> _THE DATA_:
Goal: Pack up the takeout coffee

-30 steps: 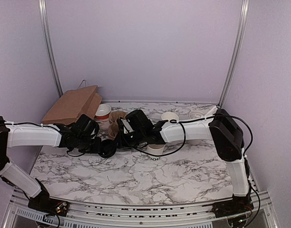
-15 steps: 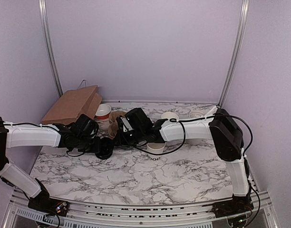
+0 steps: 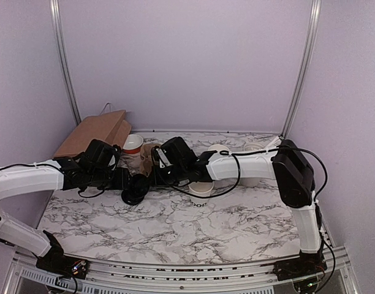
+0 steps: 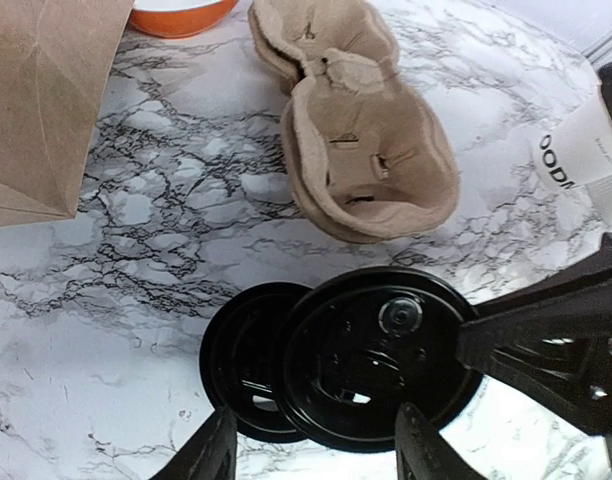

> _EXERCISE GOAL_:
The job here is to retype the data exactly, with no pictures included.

> _REPLY TO THE EXERCISE_:
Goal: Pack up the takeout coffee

-30 steps: 
-15 steps: 
+0 steps: 
+0 steps: 

The requested output has been given in full.